Dataset section:
- - - - -

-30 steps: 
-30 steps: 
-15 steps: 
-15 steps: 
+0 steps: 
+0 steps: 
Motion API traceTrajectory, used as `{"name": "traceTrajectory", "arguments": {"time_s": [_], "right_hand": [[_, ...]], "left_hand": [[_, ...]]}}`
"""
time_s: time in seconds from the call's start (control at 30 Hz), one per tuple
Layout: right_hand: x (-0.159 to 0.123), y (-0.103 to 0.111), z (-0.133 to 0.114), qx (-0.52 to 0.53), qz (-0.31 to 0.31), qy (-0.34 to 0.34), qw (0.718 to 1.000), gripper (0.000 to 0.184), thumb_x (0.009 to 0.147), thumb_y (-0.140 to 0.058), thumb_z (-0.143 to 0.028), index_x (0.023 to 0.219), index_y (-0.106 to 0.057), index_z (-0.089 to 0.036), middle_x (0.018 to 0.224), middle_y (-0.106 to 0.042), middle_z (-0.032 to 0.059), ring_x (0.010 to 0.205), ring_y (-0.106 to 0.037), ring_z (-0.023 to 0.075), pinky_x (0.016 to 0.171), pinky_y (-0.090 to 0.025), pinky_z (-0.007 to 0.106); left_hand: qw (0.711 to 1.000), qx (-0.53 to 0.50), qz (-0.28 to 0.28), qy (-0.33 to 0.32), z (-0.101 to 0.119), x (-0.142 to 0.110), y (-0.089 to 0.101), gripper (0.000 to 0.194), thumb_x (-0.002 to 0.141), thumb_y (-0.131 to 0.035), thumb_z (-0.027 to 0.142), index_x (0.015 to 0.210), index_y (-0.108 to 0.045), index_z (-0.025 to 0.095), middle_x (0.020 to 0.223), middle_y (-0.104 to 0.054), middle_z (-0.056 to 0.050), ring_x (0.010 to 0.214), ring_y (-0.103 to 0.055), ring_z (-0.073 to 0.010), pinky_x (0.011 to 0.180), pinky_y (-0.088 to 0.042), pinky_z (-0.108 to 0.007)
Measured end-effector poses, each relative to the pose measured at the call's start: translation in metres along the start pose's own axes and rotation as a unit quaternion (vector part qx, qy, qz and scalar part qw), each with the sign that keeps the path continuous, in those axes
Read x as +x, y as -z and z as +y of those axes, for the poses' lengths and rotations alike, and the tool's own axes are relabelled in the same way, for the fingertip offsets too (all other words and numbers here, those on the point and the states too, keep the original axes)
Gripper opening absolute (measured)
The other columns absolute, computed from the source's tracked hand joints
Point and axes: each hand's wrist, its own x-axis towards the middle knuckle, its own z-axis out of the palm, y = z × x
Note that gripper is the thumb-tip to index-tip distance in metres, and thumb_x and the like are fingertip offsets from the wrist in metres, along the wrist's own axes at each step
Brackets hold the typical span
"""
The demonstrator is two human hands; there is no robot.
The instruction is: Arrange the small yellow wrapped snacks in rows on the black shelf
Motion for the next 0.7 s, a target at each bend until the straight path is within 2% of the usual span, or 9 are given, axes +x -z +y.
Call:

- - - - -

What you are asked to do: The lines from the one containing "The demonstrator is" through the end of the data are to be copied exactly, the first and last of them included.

Response area:
The demonstrator is two human hands; there is no robot.
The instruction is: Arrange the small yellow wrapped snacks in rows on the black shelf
Motion for the next 0.7 s, a target at each bend until the straight path is within 2% of the usual span, or 9 are given, axes +x -z +y.
Call:

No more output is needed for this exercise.